Case ID: wash-2d_78/html/0551-01.html
Source: Caselaw Access Project
Author: {"author": "Per Curiam. Rosellini, J. Hale, J.", "license": "Public Domain", "url": "https://static.case.law/"}
Date Created: 2024-08-24T03:29:51.129683

[No. 41073.
    En Banc.
    December 3, 1970.]
    The State of Washington, Respondent, v. Philip Dane Stout, Appellant.
      
    
    
      H. John Aitken, for appellant (appointed counsel for appeal) .
    
      
      Reported in. 477 P.2d 640.
    
   Per Curiam.

Appellant was found guilty of the unlawful sale of cannabis sativa or marijuana under the provisions of RCW 69.33.410, on May 9, 1969. On that date, a notice of appeal was entered. In State v. Zornes, 78 Wn.2d 9, 475 P.2d 109 (1970), we held that the Uniform Narcotic Drug Act (RCW 69.33) becomes inapplicable to a criminal offense involving marijuana, whether the proceeding be at the prosecution stage or pending appeal, as of the effective date of Laws of 1969, Ex. Ses., ch. 256, § 7(13), which removed marijuana from the scope of the act. Since the appeal is now pending, the judgment in this case must be reversed and the action dismissed. It is so ordered.

Rosellini, J.

(concurring) — While Hale, J., remains adamant that this court should order cases tried under RCW 69.33 remanded for sentencing under RCW 69.40, he has yet to cite authority for the proposition that a defendant charged and tried under one act can be lawfully sentenced under another.

In State v.
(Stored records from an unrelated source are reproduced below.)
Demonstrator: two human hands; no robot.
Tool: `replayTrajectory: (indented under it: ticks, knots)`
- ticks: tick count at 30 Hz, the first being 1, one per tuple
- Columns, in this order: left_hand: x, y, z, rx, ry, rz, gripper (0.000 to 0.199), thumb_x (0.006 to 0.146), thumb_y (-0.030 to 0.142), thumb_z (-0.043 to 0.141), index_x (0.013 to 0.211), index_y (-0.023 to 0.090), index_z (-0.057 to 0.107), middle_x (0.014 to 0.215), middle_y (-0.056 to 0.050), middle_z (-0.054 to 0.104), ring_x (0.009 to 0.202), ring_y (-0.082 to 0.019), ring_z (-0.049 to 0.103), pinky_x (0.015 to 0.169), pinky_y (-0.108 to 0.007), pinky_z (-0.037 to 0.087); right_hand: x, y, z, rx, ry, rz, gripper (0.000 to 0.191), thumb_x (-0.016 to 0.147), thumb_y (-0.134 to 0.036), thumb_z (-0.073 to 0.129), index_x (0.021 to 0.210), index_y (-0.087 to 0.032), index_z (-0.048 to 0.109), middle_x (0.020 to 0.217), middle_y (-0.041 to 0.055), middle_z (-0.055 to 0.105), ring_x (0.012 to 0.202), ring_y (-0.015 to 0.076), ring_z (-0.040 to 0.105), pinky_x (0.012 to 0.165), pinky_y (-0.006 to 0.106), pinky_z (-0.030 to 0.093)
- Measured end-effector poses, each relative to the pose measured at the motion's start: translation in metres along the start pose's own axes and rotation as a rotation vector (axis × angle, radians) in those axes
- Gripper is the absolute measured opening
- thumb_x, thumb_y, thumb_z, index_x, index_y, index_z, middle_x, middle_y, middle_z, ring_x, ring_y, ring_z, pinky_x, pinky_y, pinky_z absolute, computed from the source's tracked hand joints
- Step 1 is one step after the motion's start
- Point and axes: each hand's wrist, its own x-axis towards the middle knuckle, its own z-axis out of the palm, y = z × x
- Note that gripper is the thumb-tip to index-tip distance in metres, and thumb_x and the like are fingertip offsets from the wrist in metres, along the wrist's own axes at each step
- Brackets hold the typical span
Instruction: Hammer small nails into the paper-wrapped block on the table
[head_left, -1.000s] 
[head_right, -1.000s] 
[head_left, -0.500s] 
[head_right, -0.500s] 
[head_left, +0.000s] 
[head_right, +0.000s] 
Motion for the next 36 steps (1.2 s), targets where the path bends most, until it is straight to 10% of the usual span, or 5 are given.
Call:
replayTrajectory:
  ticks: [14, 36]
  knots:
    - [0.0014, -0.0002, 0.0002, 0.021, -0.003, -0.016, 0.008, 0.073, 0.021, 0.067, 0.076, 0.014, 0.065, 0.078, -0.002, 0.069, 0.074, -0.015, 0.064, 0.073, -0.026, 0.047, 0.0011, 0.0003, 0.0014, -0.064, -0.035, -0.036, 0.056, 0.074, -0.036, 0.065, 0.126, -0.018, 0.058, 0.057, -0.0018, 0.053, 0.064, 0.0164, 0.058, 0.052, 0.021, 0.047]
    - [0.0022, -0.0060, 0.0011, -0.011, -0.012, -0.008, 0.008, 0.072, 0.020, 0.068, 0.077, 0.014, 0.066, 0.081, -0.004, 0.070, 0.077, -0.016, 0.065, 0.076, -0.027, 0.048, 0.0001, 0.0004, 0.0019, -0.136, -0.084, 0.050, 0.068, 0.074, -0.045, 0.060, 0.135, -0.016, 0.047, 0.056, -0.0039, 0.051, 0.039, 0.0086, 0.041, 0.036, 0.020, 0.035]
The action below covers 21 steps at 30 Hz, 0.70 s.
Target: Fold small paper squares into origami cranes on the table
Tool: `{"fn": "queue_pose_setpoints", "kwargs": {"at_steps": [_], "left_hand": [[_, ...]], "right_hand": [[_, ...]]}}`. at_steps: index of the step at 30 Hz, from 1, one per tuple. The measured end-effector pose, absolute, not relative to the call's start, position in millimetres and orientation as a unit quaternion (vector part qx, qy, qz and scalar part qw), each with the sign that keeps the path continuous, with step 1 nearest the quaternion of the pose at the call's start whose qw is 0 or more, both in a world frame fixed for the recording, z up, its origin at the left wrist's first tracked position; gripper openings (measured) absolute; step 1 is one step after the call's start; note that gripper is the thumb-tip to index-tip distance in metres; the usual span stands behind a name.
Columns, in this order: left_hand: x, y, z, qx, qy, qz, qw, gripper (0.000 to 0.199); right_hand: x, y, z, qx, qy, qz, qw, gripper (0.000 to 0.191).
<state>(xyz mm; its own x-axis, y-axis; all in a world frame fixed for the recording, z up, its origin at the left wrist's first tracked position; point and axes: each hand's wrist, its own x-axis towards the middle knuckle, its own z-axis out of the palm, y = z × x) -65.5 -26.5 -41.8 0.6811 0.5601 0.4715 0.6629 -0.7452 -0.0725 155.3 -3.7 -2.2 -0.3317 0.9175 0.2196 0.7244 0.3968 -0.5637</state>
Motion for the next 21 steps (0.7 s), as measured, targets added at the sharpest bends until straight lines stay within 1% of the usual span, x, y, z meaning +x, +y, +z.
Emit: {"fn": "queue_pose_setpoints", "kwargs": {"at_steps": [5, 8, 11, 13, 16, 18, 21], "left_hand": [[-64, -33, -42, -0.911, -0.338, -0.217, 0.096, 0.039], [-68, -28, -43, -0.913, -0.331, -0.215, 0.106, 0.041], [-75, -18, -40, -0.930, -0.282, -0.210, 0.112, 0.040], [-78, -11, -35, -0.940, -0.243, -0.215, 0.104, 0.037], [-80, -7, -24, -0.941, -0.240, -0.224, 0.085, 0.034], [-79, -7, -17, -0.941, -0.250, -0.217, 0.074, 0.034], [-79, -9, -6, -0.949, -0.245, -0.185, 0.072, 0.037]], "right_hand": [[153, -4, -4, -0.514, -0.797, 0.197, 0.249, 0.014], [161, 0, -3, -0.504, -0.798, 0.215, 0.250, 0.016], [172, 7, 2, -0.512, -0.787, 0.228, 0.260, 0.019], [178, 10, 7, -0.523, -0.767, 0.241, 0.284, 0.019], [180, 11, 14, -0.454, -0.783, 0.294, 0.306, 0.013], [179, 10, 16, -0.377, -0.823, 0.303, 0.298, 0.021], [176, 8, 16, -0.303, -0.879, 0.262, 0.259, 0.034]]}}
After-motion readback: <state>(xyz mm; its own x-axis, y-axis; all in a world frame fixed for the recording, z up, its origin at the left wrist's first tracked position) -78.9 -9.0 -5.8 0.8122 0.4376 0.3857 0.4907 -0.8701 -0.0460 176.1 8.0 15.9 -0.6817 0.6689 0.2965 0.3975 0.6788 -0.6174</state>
Williams, 78 Wn.2d 459, 475 P.2d 100 (1970), this court said, at page 460:

Since none of the provisions of the Uniform Narcotic Drug Act apply to the appellant’s alleged act, a prosecution under the act cannot stand. State v. Zornes, supra [78 Wn.2d 9, 475 P.2d 109 (1970)]. We know of no authority for the proposition that a defendant can be tried under an act which the legislature has decreed does not apply to his offense and be sentenced according to the penalties of a different act under which he was neither charged, tried nor convicted.

In Weems v. United States, 217 U.S. 349, 381, 54 L. Ed. 793, 30 S. Ct. 544 (1910), the United States Supreme Court, quoting from In re Graham, 138 U.S. 461, 34 L. Ed. 1051, 11 S. Ct. 363 (1890), said that it was recognized to be

“the general rule that a judgment rendered by a court in a criminal case must conform strictly to the statute, and that any variation from its provisions, either in the character or the extent of punishment inflicted, renders the judgment absolutely void. ...”

The court has no choice but to dismiss the action.

Finley, J., concurs with Rosellini, J.

Hale, J.

(dissenting) — Pleading the particular section of the statute under which an information or indictment is brought, while perhaps timesaving, does no more than plead a conclusion of law and amounts simply to 'a helpful surplusage. The sale of marijuana by appellant was on May 9, 1969, the date of his conviction, a felony under RCW 69.33.410 of the Uniform Narcotic Drug Act. When crimes involving marijuana were removed from the Uniform Narcotic Drug Act and placed under the dangerous drug act, Laws of 1969, Ex. Ses., ch. 256, § 7(13), RCW 69.40, this same offense, i.e., the unlawful sale of marijuana remained a felony. RCW 69.40.070 (5). The crime was not expunged from the books; the legislature did not make the sale of marijuana lawful. Both the sale of marijuana or possession of it with intent to sell remained punishable as felonies. RCW 69.40.070(5). And the legislature did not require that the state, in charging the unlawful sale of marijuana, plead either its evidence or conclusions of law respecting the crime charged.

Both the information and the judgment of guilt in this case are good. All that should or remains to be done under State v. Zornes, 78 Wn.2d 9, 475 P.2d 109 (1970), is remand the cause for resentencing under RCW 69.40.070(5). I think no authority is necessary to establish the obvious proposition that, if an information charges a crime, as defined by statute, the statutory section under which it is laid need not be pleaded. The defendant was and is still guilty of the offense charged: the unlawful sale of marijuana.

I consider it both unwarranted in law and an unconstitutional trespass upon the power of the executive branch of government for the court, as it has done in other marijuana cases, to order this case dismissed. See State v. Zornes, supra; State v. Williams, 78 Wn.2d 459, 475 P.2d 100 (1970); State v. Spencer, 78 Wn.2d 549, 477 P.2d 639 (1970). Therefore, I dissent.